Никто не смог бы услышать слов Безымянной. Никто, кроме той, которой они предназначались. Жемчужный единорог не отвела глаза, но белые ресницы чуть дрогнули. Взгляды «рыцаря» и «зверя» встретились.
* * *
Огромное ярко-синее небо простиралось над головой. Перед глазами застыла бескрайняя бирюзовая гладь, искрящаяся солнечными бликами. Над водой носились, перекрикивая друг друга, белые птицы.

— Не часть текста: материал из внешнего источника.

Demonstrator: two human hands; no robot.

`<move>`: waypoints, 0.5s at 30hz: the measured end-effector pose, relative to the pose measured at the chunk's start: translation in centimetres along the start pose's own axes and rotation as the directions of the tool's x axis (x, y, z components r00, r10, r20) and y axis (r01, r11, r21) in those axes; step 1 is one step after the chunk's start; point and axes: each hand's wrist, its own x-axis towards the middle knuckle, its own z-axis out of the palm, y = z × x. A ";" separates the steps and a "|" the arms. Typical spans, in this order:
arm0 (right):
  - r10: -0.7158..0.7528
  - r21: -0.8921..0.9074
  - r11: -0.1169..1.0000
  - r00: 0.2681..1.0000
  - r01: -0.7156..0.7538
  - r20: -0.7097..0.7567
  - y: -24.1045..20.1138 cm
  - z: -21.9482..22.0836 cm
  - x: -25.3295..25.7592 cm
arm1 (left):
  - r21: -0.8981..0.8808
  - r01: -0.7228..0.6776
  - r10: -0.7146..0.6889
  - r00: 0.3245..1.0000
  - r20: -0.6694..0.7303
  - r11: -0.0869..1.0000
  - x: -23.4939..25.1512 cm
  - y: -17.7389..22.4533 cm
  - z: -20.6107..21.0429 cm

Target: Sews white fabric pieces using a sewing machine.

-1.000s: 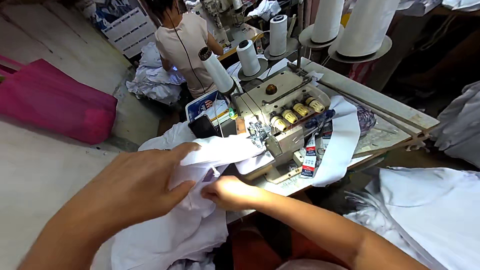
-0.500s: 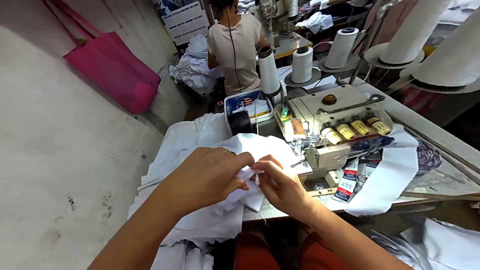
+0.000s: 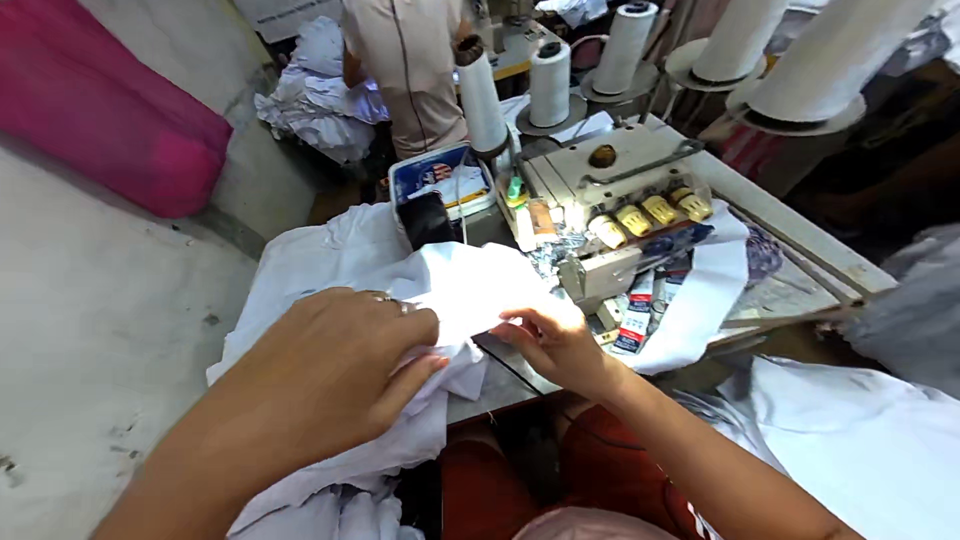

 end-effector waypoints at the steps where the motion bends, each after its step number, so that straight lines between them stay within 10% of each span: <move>1: 0.040 -0.011 0.999 0.999 -0.040 -0.004 0.8 -0.3 -0.6 | 0.002 0.001 -0.001 1.000 -0.004 1.000 -0.1 -0.3 0.1; 15: 0.185 0.098 0.979 0.982 -0.181 -0.041 2.3 -0.7 -1.1 | 0.032 0.060 -0.064 0.990 0.128 0.998 1.0 0.6 -1.8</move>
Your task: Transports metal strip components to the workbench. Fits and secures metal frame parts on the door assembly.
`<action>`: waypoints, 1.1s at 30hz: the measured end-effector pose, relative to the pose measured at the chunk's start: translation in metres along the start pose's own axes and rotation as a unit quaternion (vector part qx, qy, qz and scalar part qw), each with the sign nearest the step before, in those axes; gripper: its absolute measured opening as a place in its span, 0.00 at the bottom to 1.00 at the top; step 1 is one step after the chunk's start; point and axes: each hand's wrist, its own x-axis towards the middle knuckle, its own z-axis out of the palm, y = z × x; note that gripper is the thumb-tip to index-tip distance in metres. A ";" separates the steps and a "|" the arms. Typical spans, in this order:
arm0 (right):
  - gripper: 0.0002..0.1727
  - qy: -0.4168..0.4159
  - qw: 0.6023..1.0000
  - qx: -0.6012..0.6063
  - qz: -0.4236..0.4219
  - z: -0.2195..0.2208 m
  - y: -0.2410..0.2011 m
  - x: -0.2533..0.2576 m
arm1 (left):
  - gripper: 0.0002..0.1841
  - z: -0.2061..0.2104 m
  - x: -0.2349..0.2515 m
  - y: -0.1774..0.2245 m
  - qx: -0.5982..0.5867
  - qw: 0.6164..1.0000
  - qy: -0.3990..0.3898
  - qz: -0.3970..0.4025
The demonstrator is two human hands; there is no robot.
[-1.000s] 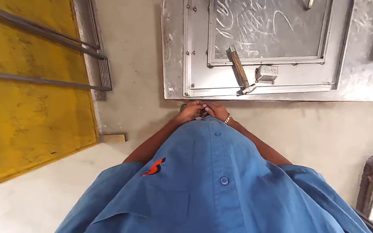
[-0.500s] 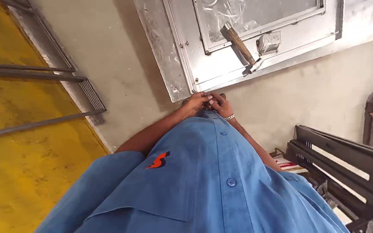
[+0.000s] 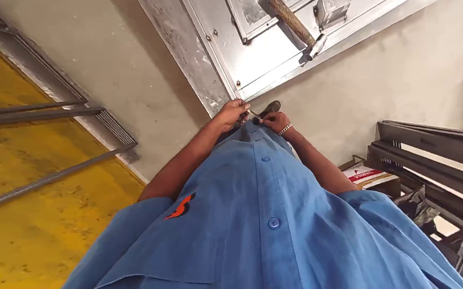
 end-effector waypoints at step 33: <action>0.07 0.068 0.992 0.074 0.080 0.022 -0.006 0.078 | 0.12 -0.021 0.039 0.012 0.434 0.858 0.258 0.094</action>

Морские волны лизали золотой песок.
Обычно тихие и строгие, дети теперь смеялись и взвизгивали, играя в волнах. Одни, посмелее, уже скинули одежду, плескались, даже ныряли с головой и брызгались в тех, кто замешкался на берегу. Не все рождённые в Нижнем мире научились плавать за прошедшие два года в Сии, но долгая мель и песочное дно позволяли не волноваться за них.
Этот пляж Дженна хорошо знала – одна из бухт залива Арконарис, где когда-то в мир синего неба и яркого солнца пришла маленькая Василиса. Глядя на загорелые фигурки, странница любовалась детьми и вспоминала ту свою радость, совершенно забыв о недавних злоключениях.
Сайрон, сидя чуть позади, обнимал девушку со спины. Она ощущала его дыхание на волосах, слушала песнь его витали, наслаждалась силой объятий. Могло ли существовать во Вселенной большее счастье?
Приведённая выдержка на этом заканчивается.